• [EXERCISE BRIEF] Would you please repeat the data that follows, exactly as it reads?

_ _ _

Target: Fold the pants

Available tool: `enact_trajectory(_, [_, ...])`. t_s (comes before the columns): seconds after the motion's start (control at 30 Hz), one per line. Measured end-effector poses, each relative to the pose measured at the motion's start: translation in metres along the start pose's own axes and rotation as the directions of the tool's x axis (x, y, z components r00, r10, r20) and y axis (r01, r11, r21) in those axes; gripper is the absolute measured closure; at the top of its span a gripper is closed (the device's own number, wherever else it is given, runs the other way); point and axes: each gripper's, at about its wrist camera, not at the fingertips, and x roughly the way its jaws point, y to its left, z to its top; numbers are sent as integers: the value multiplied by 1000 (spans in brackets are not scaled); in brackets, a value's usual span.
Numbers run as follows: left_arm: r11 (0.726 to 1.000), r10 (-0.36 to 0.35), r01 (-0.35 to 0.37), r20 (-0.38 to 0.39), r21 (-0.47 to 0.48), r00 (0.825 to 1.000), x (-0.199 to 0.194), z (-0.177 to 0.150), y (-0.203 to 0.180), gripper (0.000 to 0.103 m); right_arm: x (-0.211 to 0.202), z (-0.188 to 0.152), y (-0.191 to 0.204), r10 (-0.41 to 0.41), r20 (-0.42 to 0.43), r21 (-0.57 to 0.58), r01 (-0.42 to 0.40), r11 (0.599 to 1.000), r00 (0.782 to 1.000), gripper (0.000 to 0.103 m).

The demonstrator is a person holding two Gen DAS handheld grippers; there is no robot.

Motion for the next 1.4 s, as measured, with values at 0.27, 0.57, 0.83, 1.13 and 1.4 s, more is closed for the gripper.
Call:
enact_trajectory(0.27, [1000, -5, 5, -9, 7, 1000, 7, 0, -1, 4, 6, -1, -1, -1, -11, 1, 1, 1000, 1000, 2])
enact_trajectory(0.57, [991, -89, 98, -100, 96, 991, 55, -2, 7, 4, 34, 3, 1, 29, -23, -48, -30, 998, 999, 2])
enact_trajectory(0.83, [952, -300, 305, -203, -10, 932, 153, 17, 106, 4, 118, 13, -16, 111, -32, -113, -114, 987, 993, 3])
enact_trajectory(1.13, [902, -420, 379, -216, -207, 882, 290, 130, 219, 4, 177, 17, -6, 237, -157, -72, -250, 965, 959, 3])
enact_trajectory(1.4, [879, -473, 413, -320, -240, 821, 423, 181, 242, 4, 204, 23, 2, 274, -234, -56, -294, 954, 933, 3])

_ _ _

• [FINAL ANSWER]
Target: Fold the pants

Available tool: `enact_trajectory(_, [_, ...])`. t_s (comes before the columns): seconds after the motion's start (control at 30 Hz), one per line. Measured end-effector poses, each relative to the pose measured at the motion's start: translation in metres along the start pose's own axes and rotation as the directions of the tool's x axis (x, y, z components r00, r10, r20) and y axis (r01, r11, r21) in those axes; gripper is the absolute measured closure; at the top of its span a gripper is closed (the device's own number, wherever else it is given, runs the other way); point and axes: each gripper's, at about its wrist camera, not at the fingertips, and x roughly the way its jaws point, y to its left, z to its top; numbers are sent as integers: the value multiplied by 1000 (spans in brackets are not scaled); in brackets, a value's usual span.
Numbers run as follows: left_arm: r11 (0.726 to 1.000), r10 (-0.36 to 0.35), r01 (-0.35 to 0.37), r20 (-0.38 to 0.39), r21 (-0.47 to 0.48), r00 (0.825 to 1.000), x (-0.199 to 0.194), z (-0.177 to 0.150), y (-0.203 to 0.180), gripper (0.000 to 0.103 m); right_arm: x (-0.211 to 0.202), z (-0.188 to 0.152), y (-0.191 to 0.204), r10 (-0.41 to 0.41), r20 (-0.42 to 0.43), r21 (-0.57 to 0.58), r01 (-0.42 to 0.40), r11 (0.599 to 1.000), r00 (0.782 to 1.000), gripper (0.000 to 0.103 m).

The demonstrator is a person holding two Gen DAS handheld grippers; there is no robot.

Motion for the next 1.4 s, as measured, with values at 0.27, 0.57, 0.83, 1.13 and 1.4 s, more is closed for the gripper.
Call:
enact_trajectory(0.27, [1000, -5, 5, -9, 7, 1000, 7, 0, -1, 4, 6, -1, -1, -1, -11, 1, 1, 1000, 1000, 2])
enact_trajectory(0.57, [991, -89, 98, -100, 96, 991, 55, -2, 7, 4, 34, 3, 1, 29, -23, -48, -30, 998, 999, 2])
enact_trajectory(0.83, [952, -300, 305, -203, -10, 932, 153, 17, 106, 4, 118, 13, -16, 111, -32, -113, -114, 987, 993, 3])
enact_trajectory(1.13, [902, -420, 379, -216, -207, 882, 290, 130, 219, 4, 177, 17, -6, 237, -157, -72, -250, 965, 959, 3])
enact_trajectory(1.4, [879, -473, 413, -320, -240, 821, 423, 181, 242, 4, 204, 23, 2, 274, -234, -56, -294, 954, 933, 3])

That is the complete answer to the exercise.